Le persone che si lamentano per la scarsità del tempo a disposizione sono spesso le stesse poi ti vengono a dire che la sera prima non c’era alcun programma decente in tv, testimoniando inconsapevolmente che l’ipotesi di spegnere l’apparecchio e preferirgli un libro non è stata presa neanche in considerazione, o che durante i viaggi in treno passano il tempo a mandare sms. E potrei fare numerosi esempi analoghi.
Julien Smith propone come formula vincente per leggere circa un libro a settimana un regime severissimo: darsi l’obiettivo di 40 pagine al giorno. Ma è implicito che ne parli da privilegiato, da uno che può concedersi di sedersi ogni mattina al bar e leggere la sua dose prestabilita di libro, come infatti dichiara. Nel mondo reale le cose sono differenti.
La disciplina, certo, è una soluzione possibile. Che siano 5, 10, 100 pagine (ognuno di noi ha la sua velocità), se uno stabilisce un traguardo personale quotidiano e si impegna per conseguirlo può ottenere il suo risultato. Nel mio caso non funzionerebbe, sono indisciplinato per natura, un maestro nell’arte di trovare alibi e procrastinare, lascio dunque i fioretti monacali alle personalità in grado di gestirli. Ho anche l’impressione però che la mia condizione sia piuttosto diffusa, che quasi tutti siamo un po’ così. Tuttavia, malgrado questa mancanza di forza di volontà io riesco a leggere più di un centinaio di libri all’anno. Come faccio?
Il mio metodo è semplice e si riduce a un solo precetto: porto sempre un libro con me. Per quanto mi riguarda non c’è tragitto breve abbastanza (una fermata di metropolitana equivale a una pagina o due), non c’è attesa che meriti di essere sprecata (dal dentista, in posta, a un colloquio di lavoro), non c’è opzione ritardo che non possa essere calcolata (quando vado a prendere qualcuno in stazione o all’uscita dal lavoro). I momenti dedicabili alla lettura in questo modo spuntano come funghi.
Tenere un libro di racconti nel cruscotto della macchina, per esempio, a volte si rivela essenziale: bloccati da un ingorgo in autostrada, gli altri che strombazzano, tu che ti immergi in un altro privatissimo, universo. Ha del miracoloso. E se una volta c’era il possibile fastidio delle dimensioni e del peso del volume da portarsi dietro, oggi l’avvento dell’e-reader ha eliminato anche queste eventuali seccature.

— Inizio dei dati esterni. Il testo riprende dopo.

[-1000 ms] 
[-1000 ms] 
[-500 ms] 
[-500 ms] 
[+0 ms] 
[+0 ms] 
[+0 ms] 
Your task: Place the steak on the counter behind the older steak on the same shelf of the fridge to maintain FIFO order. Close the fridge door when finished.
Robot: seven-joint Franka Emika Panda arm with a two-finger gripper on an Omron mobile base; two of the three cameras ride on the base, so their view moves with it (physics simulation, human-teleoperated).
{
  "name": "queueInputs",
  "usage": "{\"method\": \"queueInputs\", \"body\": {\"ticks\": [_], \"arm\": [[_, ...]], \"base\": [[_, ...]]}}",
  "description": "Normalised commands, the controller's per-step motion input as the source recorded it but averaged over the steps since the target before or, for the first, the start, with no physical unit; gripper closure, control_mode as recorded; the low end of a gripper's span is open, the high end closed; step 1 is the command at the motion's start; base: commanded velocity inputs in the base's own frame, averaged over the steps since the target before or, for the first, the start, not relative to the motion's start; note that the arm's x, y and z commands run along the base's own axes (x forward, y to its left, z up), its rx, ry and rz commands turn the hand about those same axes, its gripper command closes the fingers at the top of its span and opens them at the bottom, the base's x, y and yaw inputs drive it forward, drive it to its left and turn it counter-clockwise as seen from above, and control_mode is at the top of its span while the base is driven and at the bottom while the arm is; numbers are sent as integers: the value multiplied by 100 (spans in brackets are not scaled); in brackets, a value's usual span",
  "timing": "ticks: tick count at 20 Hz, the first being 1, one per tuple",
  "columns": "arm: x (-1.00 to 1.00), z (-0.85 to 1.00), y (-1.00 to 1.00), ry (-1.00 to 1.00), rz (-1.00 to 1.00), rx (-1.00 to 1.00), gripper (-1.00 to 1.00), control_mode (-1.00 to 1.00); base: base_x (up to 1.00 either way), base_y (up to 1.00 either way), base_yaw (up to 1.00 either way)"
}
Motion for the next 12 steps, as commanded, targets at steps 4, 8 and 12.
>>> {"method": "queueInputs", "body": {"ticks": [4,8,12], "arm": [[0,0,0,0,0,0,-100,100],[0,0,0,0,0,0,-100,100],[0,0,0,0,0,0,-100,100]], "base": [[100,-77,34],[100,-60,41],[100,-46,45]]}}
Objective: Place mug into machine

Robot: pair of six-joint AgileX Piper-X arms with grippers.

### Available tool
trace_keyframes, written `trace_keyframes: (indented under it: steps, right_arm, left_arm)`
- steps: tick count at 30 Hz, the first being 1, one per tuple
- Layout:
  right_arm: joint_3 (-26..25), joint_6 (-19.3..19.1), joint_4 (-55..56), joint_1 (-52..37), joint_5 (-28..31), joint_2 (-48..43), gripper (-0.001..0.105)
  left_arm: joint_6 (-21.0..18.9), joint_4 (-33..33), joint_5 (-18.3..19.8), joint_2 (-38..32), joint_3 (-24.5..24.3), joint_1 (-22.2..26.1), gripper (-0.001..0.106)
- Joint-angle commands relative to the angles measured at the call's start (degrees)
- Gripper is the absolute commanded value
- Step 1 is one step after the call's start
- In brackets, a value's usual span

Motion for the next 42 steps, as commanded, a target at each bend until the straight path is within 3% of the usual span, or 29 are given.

Ribadisco: non penso che questa sia una soluzione universale. C’è chi non è in grado di sopportare letture frammentarie o ha bisogno di maggiore concentrazione. Come enunciavo prima, credo che a ognuno spetti il compito di trovare la propria. Io dico solo che è possibile trovarne.
E alle persone che ho incontrato direttamente, a quelle che nel corso del tempo mi sono venute a dire la fatidica frase «A me piacerebbe tanto ma…», ecco, finalmente posso svelarvelo: con me non attacca.